The Throttling policy queues requests that exceed limits for possible processing in a subsequent window. The API eventually rejects the request if processing cannot occur after a certain number of attempts. You can configure a delay between retries, as well as limit the number of retries.
The Rate Limiting and Throttling policies impose a limit on all requests or a specific resource (in Mule 3.x and earlier, the API must be APIkit-based). The service level access (SLA)-based Rate Limiting and Throttling policies add further granularity, limiting requests by the level of access granted to the requesting application. These policies contain a persistence engine to preserve the current state of the policy in case of sudden restart (power outage).
How you configure the rate or throttling limit depends on whether the policy is SLA-based or not. If the policy is not SLA-based, you configure limits when you apply the policy.

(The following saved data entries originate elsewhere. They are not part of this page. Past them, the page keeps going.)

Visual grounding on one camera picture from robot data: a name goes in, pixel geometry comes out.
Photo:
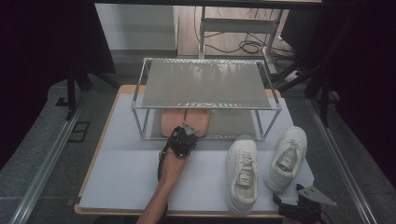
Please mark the white sneaker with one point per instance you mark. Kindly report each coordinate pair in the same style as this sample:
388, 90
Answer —
241, 186
288, 158

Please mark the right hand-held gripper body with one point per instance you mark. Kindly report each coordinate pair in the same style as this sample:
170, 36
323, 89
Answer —
306, 208

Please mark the white board panel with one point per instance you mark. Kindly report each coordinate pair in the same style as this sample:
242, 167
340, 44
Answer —
134, 26

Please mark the dark curtain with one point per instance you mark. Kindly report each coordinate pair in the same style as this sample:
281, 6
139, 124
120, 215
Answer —
367, 62
37, 46

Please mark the white metal desk frame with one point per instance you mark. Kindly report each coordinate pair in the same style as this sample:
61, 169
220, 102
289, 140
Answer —
236, 25

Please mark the black tripod stand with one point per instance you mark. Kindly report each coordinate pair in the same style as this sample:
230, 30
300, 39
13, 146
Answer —
71, 90
323, 99

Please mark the person's left hand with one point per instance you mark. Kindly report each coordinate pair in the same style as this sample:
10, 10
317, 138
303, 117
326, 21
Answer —
171, 168

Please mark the aluminium floor rail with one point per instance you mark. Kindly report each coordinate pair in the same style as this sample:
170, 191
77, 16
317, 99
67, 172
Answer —
342, 168
46, 161

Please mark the pink slipper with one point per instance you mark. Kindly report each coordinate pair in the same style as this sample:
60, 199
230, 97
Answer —
169, 119
200, 119

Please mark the metal two-tier shoe rack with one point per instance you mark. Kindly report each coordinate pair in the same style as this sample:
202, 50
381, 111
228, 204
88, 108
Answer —
205, 84

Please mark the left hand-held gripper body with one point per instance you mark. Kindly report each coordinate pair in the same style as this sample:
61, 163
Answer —
183, 143

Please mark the black floor socket frame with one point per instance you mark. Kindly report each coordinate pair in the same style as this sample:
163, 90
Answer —
79, 132

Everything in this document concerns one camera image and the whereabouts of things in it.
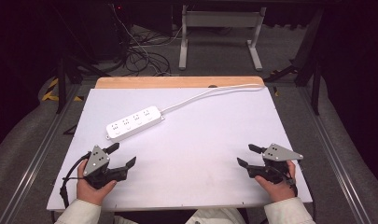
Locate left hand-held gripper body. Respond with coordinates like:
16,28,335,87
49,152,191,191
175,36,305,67
82,145,129,190

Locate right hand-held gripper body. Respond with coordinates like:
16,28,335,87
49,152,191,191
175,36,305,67
245,143,304,185

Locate person's right hand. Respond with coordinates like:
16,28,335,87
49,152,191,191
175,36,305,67
254,160,297,203

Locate person's left hand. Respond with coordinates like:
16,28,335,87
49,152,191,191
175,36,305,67
76,159,119,207

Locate white power strip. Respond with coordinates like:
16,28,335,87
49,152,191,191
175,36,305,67
105,105,166,142

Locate white board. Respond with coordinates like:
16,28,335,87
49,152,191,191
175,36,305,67
46,86,314,213

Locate black tripod stand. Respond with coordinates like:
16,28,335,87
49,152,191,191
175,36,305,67
55,55,112,115

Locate yellow black floor tape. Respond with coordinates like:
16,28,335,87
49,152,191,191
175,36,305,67
41,77,85,103

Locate black metal stand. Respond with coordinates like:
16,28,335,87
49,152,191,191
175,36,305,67
263,6,325,117

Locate wooden table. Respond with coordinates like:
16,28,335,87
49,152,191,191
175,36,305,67
94,76,266,91

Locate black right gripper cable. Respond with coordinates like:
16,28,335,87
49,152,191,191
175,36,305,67
266,165,300,198

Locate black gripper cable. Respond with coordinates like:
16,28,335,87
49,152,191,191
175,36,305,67
266,165,300,198
59,150,93,209

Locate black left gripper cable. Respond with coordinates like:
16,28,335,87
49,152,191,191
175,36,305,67
59,150,93,209

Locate aluminium floor rail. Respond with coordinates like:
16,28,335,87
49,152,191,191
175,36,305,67
0,83,82,224
296,86,373,224

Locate white power strip cable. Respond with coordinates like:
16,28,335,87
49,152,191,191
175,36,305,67
160,82,267,115

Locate tangle of floor cables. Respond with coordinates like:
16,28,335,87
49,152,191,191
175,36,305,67
109,3,186,77

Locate grey metal desk frame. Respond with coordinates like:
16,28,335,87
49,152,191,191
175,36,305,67
177,4,268,72

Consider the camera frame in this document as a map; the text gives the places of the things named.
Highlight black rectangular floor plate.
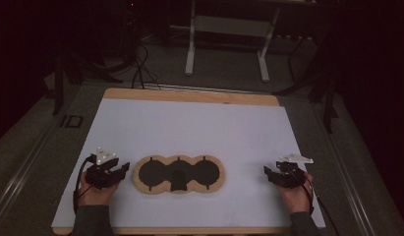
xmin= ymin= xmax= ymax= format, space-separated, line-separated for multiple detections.
xmin=59 ymin=114 xmax=85 ymax=129

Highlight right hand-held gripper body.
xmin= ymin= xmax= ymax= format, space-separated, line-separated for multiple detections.
xmin=271 ymin=152 xmax=315 ymax=190

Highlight wooden three-lobed tray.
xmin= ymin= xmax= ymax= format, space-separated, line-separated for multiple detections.
xmin=132 ymin=154 xmax=227 ymax=196

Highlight metal floor rail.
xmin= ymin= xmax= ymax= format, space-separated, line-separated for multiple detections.
xmin=312 ymin=103 xmax=378 ymax=236
xmin=0 ymin=111 xmax=65 ymax=224

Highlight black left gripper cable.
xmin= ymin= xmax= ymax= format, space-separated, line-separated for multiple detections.
xmin=73 ymin=153 xmax=96 ymax=214

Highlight black floor cables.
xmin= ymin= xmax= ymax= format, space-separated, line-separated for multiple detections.
xmin=130 ymin=41 xmax=163 ymax=91

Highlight person's left hand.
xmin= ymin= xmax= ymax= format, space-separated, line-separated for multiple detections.
xmin=77 ymin=170 xmax=121 ymax=207

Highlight white table mat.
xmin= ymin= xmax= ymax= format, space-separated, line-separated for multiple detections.
xmin=51 ymin=97 xmax=326 ymax=230

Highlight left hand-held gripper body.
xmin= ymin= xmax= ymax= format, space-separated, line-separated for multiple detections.
xmin=85 ymin=146 xmax=123 ymax=191

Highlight white metal table frame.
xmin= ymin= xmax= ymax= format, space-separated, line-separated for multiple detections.
xmin=184 ymin=0 xmax=283 ymax=84

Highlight black metal stand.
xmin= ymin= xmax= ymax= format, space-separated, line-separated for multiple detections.
xmin=272 ymin=30 xmax=341 ymax=134
xmin=51 ymin=48 xmax=124 ymax=116

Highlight person's right hand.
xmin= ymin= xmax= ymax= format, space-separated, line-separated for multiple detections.
xmin=275 ymin=171 xmax=315 ymax=215

This example sets one limit of 10 requests (quota) per every 2 seconds (window).
If the policy is SLA-based, Mule Runtime fetches all contracts, which defines the relationship between an SLA and the application, for the API.
When you configure Mule Runtime in a cluster, you can configure the policy for distributed access control.
Rate Limiting and Throttling policies are designed to limit API access, but have different intentions: Rate limiting protects an API by applying a hard limit on its access. Throttling shapes API access by smoothing spikes in traffic.